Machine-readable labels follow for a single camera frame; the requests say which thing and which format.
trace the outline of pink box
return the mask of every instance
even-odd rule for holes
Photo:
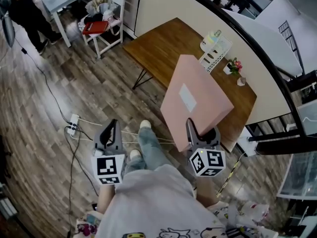
[[[181,55],[160,108],[178,151],[189,147],[186,121],[199,135],[214,128],[233,105],[216,81],[192,55]]]

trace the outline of jeans
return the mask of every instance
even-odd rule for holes
[[[54,38],[56,32],[52,30],[41,10],[33,2],[19,3],[19,5],[9,9],[9,16],[25,29],[34,47],[40,50],[42,45],[38,31],[50,40]]]
[[[141,147],[142,156],[135,156],[130,160],[125,167],[125,175],[135,170],[155,170],[165,164],[172,165],[163,153],[159,141],[151,128],[140,128],[138,141]]]

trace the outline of potted flower
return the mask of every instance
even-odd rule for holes
[[[231,73],[238,75],[241,69],[242,69],[241,62],[238,61],[237,58],[234,58],[229,60],[229,63],[227,64],[227,66],[224,68],[223,71],[228,75]]]

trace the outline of person in black
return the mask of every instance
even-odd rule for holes
[[[24,27],[30,41],[40,55],[44,52],[48,40],[41,42],[38,31],[43,33],[51,44],[55,44],[61,38],[61,34],[52,30],[51,25],[32,0],[11,0],[8,11],[10,18]]]

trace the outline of black cable
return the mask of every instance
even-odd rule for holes
[[[78,143],[77,143],[77,146],[76,146],[76,149],[75,151],[73,151],[73,148],[71,147],[70,143],[68,142],[68,139],[67,139],[67,136],[66,136],[66,127],[64,128],[64,136],[65,136],[65,139],[69,145],[69,148],[71,150],[71,152],[73,153],[73,158],[71,160],[71,164],[70,164],[70,185],[69,185],[69,191],[68,191],[68,200],[69,200],[69,210],[68,210],[68,220],[69,220],[69,231],[67,233],[67,237],[70,237],[71,235],[71,227],[72,227],[72,224],[71,224],[71,220],[70,220],[70,213],[71,213],[71,198],[70,198],[70,194],[71,194],[71,188],[72,188],[72,185],[73,185],[73,164],[74,164],[74,159],[75,159],[75,156],[76,156],[76,152],[78,150],[78,147],[80,145],[80,140],[78,140]]]
[[[92,139],[90,136],[88,136],[82,129],[74,129],[74,130],[79,131],[79,132],[85,134],[85,136],[86,136],[88,139],[90,139],[91,141],[93,141],[93,139]]]
[[[8,54],[9,49],[6,50],[4,56],[1,58],[0,63],[2,62],[3,58],[5,58],[6,54]]]
[[[49,89],[51,95],[53,96],[53,98],[54,98],[54,100],[55,100],[55,102],[56,102],[56,104],[57,104],[57,106],[58,106],[58,109],[59,109],[59,112],[60,112],[60,114],[61,114],[61,117],[63,118],[63,120],[64,120],[65,122],[67,122],[67,123],[69,124],[69,121],[65,118],[63,112],[62,112],[61,109],[60,109],[59,103],[58,103],[58,101],[57,101],[55,95],[54,95],[53,92],[51,91],[51,88],[50,88],[50,86],[49,86],[49,84],[48,84],[48,79],[47,79],[45,73],[38,67],[38,65],[36,64],[36,62],[34,61],[34,59],[33,59],[33,58],[27,53],[27,51],[21,46],[21,44],[19,43],[19,41],[18,41],[16,38],[15,38],[15,40],[17,41],[17,43],[19,44],[19,46],[22,48],[22,52],[23,52],[24,54],[28,55],[29,58],[32,59],[32,61],[33,61],[33,63],[35,64],[36,68],[43,74],[43,76],[44,76],[44,78],[45,78],[45,83],[46,83],[46,85],[47,85],[47,87],[48,87],[48,89]]]
[[[66,137],[66,128],[68,128],[68,126],[66,126],[66,127],[64,128],[64,136],[65,136],[65,138],[66,138],[66,141],[67,141],[69,147],[71,148],[70,143],[69,143],[69,141],[68,141],[68,139],[67,139],[67,137]],[[83,171],[83,173],[85,174],[85,176],[87,177],[87,179],[89,180],[89,182],[91,183],[91,186],[93,187],[96,196],[99,196],[98,193],[97,193],[97,191],[96,191],[96,189],[95,189],[95,187],[94,187],[93,182],[91,181],[91,179],[89,178],[89,176],[87,175],[87,173],[85,172],[85,170],[83,169],[83,167],[81,166],[81,163],[80,163],[79,159],[77,158],[77,156],[75,156],[75,159],[77,160],[77,162],[78,162],[78,164],[79,164],[81,170]]]

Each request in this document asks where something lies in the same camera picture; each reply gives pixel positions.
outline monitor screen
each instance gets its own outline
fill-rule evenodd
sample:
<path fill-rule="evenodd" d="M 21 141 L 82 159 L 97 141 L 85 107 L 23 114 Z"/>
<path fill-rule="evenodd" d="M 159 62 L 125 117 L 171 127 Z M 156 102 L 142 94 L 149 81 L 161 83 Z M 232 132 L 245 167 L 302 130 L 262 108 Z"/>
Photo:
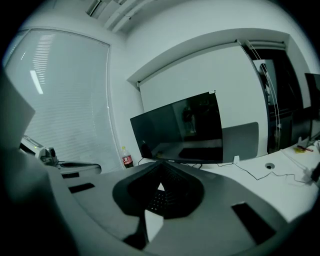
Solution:
<path fill-rule="evenodd" d="M 141 156 L 181 163 L 221 163 L 223 141 L 215 93 L 203 93 L 130 119 Z"/>

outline desk
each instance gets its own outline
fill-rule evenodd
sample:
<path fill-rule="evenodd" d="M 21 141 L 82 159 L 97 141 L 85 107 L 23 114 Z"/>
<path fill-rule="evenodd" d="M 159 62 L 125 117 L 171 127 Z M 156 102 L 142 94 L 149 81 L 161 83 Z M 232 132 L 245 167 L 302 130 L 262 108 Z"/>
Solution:
<path fill-rule="evenodd" d="M 315 146 L 310 146 L 313 152 L 306 151 L 297 154 L 294 147 L 291 146 L 272 154 L 240 161 L 237 165 L 250 172 L 257 179 L 273 171 L 278 175 L 295 174 L 296 180 L 308 181 L 304 171 L 288 157 L 295 159 L 310 170 L 320 162 L 320 153 Z M 275 168 L 267 169 L 265 167 L 266 163 L 273 163 Z M 288 222 L 310 210 L 318 196 L 319 188 L 314 182 L 310 184 L 299 183 L 294 181 L 292 175 L 278 177 L 271 173 L 263 179 L 256 180 L 235 165 L 219 167 L 217 164 L 204 164 L 201 169 L 239 182 L 260 198 L 266 200 Z"/>

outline bottle label
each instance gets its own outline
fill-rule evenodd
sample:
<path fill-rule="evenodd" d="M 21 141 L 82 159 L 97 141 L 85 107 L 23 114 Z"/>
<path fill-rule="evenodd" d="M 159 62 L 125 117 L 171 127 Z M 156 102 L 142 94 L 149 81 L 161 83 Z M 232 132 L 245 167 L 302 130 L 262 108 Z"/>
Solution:
<path fill-rule="evenodd" d="M 122 157 L 122 161 L 124 165 L 128 165 L 132 163 L 131 155 Z"/>

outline machine on desk
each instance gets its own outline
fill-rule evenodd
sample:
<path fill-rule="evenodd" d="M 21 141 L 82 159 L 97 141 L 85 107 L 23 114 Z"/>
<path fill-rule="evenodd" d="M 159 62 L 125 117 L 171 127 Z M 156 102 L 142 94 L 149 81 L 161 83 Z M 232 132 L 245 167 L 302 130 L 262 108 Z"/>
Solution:
<path fill-rule="evenodd" d="M 20 151 L 33 155 L 46 166 L 56 167 L 64 179 L 87 177 L 101 173 L 101 166 L 97 163 L 59 161 L 53 147 L 44 147 L 27 135 L 24 135 L 21 140 Z"/>

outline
==============================
→ Exercise prompt
Every line above that holds the word "black" is to be found and copied.

→ Output below
trace the outline of person in black
trace the outline of black cable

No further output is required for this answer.